In terms of what universities can do more, they can try to reach out to SMEs. We know they are a hard target market. It is quite hard for us even as a manufacturers’ organisation always to reach out to every SME. They are very busy. If I want feedback on a policy area, I know I might have to wait a while to try to get a date in their diary. That is where the potential is and that is where we need more support. I think it falls more on the likes of Make UK as a manufacturing organisation to work more closely as well with universities to articulate what the needs of SMEs are, where they do not potentially have that time and resource both from the perspective of businesses but also universities to potentially bridge that gap. As I say, R&D and innovation is all about collaboration. We, even as a business organisation, have a role to play there.

Q78            Zarah Sultana: Thank you, Verity. Naomi?

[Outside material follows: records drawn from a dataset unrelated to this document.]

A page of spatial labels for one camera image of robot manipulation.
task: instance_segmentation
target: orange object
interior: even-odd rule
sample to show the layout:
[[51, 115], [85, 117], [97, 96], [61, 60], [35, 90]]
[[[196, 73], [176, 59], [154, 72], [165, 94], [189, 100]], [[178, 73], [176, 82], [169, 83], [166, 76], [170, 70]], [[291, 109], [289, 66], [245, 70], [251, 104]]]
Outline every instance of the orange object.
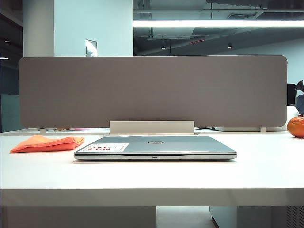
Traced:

Naomi Weir: Thank you. Innovation is a team game. We have seen that more than ever in the crisis. We have seen what we can do through collaboration with Government, business, universities, individual experts, research and technology organisations, catapults, critical infrastructure, all working together to deliver on innovation. Universities play a critical role in that. In the levelling-up agenda, universities are universities of a place. Their name is in their title. They play real roles as anchor institutions within regions. There are other bodies that do that as well.

To Verity’s point, looking at how we can encourage collaboration through our levers and policy tools will be really important. We have a highly competitive research and development funding and institution environment in the UK. Some of that is helpful. Some of that is a barrier. Looking to make sure that we remove unhelpful competition from within and between our institutions and our regions would be really helpful: for example, things around restrictions that make it really difficult for a university, a catapult, a business and an SME to work together. There are financial disincentives around some of that. Let us look at what can be done to improve collaboration so that each of those organisations can play their part in that recovery.

Chair: Thank you very much indeed. Thank you, Zarah. Zarah’s questions are a good curtain raiser to the next phase of our inquiry, because we are very conscious that science, innovation and technology, even in a world of meetings on Zoom, tends not to take place in the abstract but in particular places. The Committee will be taking evidence all across the country from, I hope, some of your members and some universities, colleges and other institutes over the months ahead.

Thank you very much indeed for your evidence today. It is good to hear that there is some reaction to the pandemic and the crisis that has galvanised support for innovation. We obviously want to make sure that there is the ability to take advantage of that in the future. We are very grateful for your evidence today. That concludes this session of the Committee.